The search for truth — it is both the cornerstone of our University of Wisconsin and the basis of all science.

Both have come under attack in Gov. Scott Walker's budget.

The budget Walker submitted to the Legislature struck the sentence "Basic to every purpose of the system is the search for truth" from the law spelling out the UW System's mission. Walker later backtracked when he came under extensive criticism for his proposal. He claimed that it was a "drafting error" despite the fact that his administration had repeatedly requested exactly that change (in writing, no less). Perhaps Walker made his "drafting error" when he was flying in a helicopter with Brian Williams.

While Walker has retreated under intense criticism from his repeal of truth-seeking in the UW mission statement, he is charging full speed ahead with his repeal of truth-seeking in the formation of environmental policy. His budget would eviscerate the Bureau of Scientific Services at the Department of Natural Resources, eliminating many of the scientists who research environmental issues.

Who needs the facts? They can be so inconvenient.

In years past, our DNR has had a proud nationwide reputation as one of the best resource management agencies in the country. Much of that respect was earned because environmental decisions in Wisconsin were based, at least in part, on sound scientific research. George Meyer, who is highly respected for his stewardship of the agency when he was DNR secretary, calls that scientific research on outdoor issues "the guts of natural resource management."

The scientists who will be fired by Walker not only went to college — they graduated. Most of them have advanced degrees in fields such as water quality, public health, forestry and wildlife. Those scientists provide unbiased research to decision-makers. Of course, sometimes the information that emerges when scientists search for the truth conflicts with the designs of politicians and campaign contributors. That's likely what has led to the Scientific Services Bureau being put on Walker's chopping block.

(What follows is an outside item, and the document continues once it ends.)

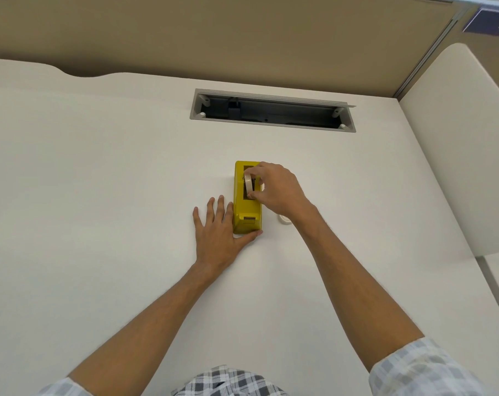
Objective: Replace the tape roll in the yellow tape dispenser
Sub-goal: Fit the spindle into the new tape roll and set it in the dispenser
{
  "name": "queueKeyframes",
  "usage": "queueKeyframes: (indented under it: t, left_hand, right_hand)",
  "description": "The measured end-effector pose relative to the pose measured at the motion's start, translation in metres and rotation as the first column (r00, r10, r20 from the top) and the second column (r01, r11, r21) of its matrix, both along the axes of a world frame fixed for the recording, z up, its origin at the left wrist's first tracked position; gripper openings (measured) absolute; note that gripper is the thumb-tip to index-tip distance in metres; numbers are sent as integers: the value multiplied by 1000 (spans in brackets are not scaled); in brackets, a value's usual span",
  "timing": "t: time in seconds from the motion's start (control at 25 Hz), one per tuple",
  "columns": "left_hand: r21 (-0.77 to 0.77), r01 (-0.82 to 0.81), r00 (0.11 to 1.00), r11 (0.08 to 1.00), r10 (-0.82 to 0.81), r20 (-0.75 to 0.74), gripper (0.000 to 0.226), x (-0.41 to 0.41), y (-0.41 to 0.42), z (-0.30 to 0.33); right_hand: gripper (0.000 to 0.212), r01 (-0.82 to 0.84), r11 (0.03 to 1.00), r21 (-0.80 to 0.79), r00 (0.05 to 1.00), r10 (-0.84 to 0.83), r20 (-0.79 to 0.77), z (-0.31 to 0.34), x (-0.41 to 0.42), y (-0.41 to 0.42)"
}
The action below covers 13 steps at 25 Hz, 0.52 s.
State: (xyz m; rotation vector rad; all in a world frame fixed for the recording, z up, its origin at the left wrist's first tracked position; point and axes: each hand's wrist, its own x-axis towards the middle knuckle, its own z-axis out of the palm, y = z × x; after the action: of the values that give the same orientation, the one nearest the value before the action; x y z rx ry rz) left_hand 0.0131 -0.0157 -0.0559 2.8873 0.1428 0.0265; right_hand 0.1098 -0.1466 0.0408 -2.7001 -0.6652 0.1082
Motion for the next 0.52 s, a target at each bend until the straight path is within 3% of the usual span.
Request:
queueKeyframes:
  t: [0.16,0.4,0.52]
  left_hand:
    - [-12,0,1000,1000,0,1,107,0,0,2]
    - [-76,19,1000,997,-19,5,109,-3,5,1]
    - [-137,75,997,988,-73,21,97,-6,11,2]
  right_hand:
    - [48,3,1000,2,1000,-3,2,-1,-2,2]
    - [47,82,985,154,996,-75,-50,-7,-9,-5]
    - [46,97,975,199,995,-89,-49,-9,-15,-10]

The research that may well have finally put the scientists in Walker's cross hairs is their recent analysis identifying environmental problems that might be caused by the proposed massive open pit mine in the pristine Penokee Range of northern Wisconsin.

Their extensive report on the mine didn't take a position on whether the mine should be permitted. Instead, it took a scientific look at the water resources, wetlands and forests of the region and how the mine might impact them. According to press reports, "The Wisconsin Department of Natural Resources’ research bureau produced the report to brief agency regulators on what the scientific literature says about extensive testing and environmental monitoring that are typically needed to prevent serious damage from acid runoff into streams and mercury emissions into the air."

While such an analysis is part of the standard procedure for evaluating a mine application, a lobbyist for Gogebic Taconite, the out-of-state mining company seeking the permit, immediately attacked the scientists. Not irrelevant, perhaps, is the fact that the mining company had forked over a whopping $700,000 for GOP campaigns.

Who needs to make decisions about our air, water and land based on science when you can make those decisions based on which corporation has given you a big campaign check?

Spencer Black represented the 77th Assembly District for 26 years and was chair of the Natural Resources Committee. He currently serves as the vice president of the national Sierra Club and is an adjunct professor of urban and regional planning at UW-Madison.